Reklama
aplikuj.pl

Lewitacja akustyczna jest teraz możliwa nawet z obiektami na drodze fal dźwiękowych

lewitacja

Lewitacja akustyczna obiektów przeprowadzana z użyciem strumienia fal dźwiękowych nie jest nowym wynalazkiem. Osiągnięcia naukowców z University College London nadają jednak wykorzystaniu tego zjawiska zupełnie nowe perspektywy. Kluczem do innowacji jest odporność układu na zakłócenia fal dźwiękowych.
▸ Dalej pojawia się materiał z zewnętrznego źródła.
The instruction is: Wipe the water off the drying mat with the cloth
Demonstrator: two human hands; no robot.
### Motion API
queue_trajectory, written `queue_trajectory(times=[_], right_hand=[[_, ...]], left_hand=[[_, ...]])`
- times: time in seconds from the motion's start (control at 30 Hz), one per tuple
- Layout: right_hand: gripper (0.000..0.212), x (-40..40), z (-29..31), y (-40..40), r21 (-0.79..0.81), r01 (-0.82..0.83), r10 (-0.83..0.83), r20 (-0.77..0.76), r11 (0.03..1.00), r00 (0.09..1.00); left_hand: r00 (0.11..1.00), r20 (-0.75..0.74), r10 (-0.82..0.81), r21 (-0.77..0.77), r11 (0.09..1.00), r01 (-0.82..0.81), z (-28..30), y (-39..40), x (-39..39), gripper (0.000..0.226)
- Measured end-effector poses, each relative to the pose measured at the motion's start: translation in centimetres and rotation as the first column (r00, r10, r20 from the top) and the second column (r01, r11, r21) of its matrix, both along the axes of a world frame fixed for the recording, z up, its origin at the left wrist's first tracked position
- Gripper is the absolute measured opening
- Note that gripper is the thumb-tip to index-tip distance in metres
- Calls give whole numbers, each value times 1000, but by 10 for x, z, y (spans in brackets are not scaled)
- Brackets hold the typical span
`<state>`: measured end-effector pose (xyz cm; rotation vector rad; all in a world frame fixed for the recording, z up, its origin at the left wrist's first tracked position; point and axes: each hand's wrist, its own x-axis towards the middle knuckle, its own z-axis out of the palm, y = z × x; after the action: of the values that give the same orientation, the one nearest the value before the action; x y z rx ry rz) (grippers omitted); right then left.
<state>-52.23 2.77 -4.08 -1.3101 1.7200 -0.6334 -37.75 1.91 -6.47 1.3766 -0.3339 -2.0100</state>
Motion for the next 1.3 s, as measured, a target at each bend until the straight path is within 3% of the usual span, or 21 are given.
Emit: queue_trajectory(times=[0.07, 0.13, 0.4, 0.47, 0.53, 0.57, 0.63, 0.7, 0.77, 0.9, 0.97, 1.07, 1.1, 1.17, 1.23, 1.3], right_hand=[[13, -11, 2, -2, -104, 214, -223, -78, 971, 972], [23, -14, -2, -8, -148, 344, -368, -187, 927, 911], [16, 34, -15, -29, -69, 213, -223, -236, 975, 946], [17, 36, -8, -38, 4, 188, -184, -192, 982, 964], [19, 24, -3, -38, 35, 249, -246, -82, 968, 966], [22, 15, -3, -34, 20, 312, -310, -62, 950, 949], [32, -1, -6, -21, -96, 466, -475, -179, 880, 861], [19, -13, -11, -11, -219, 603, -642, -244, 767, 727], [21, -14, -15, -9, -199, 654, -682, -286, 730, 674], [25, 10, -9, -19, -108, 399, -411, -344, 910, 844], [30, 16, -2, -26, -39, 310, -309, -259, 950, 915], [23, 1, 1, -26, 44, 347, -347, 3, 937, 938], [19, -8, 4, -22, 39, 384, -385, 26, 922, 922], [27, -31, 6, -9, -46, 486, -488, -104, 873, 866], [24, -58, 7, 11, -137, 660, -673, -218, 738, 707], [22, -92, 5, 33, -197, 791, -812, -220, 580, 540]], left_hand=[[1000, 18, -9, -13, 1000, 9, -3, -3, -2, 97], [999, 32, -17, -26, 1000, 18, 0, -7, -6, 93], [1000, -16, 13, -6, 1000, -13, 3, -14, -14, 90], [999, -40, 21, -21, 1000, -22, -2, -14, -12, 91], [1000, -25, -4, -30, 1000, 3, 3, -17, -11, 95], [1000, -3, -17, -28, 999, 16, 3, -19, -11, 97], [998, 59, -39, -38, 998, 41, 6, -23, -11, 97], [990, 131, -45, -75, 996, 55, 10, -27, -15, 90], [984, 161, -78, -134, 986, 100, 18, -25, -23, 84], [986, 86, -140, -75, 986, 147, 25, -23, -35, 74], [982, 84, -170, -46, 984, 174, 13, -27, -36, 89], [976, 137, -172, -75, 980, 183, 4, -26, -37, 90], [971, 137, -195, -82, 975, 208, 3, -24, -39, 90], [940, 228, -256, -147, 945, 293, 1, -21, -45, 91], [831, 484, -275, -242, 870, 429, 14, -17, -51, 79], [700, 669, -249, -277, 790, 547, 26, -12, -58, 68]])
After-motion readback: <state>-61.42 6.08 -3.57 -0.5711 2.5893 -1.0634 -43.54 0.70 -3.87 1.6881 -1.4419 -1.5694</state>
Lewitacja akustyczna wykorzystuje strumień fal dźwiękowych do utrzymywania obiektu ponad powierzchnią. Fale dźwiękowe emituje zazwyczaj system głośników umieszczonych w podłożu. Jeśli na drodze strumienia staje np. inny obiekt, fale dźwiękowe zostają przez niego zaburzone, a lewitujący przedmiot opada na powierzchnię.

Zespół badawczy z University College London zwiększył liczbę głośników w urządzeniu służącym do przeprowadzania testów lewitacji akustycznej do 256. Wprowadził również oprogramowanie, które kontroluje przepływ fali dźwiękowej i zmienia jej kształt w sytuacji wystąpienia zaburzenia.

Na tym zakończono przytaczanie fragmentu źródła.